[Stored data]

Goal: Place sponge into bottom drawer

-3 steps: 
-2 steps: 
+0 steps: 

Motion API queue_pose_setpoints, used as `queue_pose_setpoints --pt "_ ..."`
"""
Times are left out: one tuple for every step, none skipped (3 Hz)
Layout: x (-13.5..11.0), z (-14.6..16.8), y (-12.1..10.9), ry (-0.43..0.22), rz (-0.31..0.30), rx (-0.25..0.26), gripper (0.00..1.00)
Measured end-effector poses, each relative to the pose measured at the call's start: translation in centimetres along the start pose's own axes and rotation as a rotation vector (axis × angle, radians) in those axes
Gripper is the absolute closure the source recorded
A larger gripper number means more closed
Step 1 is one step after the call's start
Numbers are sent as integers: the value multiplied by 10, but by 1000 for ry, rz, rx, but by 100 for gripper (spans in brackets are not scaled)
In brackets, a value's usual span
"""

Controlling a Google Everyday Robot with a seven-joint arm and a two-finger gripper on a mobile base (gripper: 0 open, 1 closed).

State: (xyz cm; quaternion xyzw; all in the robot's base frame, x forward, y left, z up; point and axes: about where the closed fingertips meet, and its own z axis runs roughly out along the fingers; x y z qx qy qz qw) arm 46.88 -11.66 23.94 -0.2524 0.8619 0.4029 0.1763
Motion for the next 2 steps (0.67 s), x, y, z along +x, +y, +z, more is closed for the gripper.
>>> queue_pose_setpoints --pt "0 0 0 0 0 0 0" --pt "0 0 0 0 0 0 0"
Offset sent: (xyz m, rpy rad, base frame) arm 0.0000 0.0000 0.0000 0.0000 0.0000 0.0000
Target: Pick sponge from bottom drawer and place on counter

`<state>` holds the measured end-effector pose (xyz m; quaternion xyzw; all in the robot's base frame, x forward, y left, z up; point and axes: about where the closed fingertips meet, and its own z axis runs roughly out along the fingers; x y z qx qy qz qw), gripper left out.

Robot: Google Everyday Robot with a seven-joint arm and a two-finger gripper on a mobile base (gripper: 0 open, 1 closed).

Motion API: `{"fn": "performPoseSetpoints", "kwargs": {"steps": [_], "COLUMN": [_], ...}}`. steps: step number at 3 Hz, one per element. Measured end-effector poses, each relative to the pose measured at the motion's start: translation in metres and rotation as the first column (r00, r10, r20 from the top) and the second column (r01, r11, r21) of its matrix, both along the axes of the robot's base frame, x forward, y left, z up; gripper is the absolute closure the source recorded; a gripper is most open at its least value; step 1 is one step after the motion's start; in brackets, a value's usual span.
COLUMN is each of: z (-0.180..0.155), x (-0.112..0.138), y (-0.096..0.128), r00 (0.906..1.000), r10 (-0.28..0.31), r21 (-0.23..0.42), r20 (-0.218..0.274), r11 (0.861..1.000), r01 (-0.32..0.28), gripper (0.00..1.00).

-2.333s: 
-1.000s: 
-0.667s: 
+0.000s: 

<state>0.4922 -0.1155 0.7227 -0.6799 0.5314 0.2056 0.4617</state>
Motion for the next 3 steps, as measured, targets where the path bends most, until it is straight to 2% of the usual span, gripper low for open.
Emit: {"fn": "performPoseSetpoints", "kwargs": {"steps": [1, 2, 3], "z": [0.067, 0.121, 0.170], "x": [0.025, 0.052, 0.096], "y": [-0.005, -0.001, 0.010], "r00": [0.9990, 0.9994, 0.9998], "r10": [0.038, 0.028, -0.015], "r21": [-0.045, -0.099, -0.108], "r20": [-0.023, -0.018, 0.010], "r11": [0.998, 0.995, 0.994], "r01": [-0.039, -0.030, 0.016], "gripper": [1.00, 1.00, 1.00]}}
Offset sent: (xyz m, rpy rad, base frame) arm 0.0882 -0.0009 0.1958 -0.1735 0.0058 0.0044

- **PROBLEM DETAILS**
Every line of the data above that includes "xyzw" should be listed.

- **TASK ANSWER**
State: (xyz cm; quaternion xyzw; all in the robot's base frame, x forward, y left, z up; point and axes: about where the closed fingertips meet, and its own z axis runs roughly out along the fingers; x y z qx qy qz qw) arm 46.88 -11.66 23.94 -0.2524 0.8619 0.4029 0.1763
`<state>` holds the measured end-effector pose (xyz m; quaternion xyzw; all in the robot's base frame, x forward, y left, z up; point and axes: about where the closed fingertips meet, and its own z axis runs roughly out along the fingers; x y z qx qy qz qw), gripper left out.

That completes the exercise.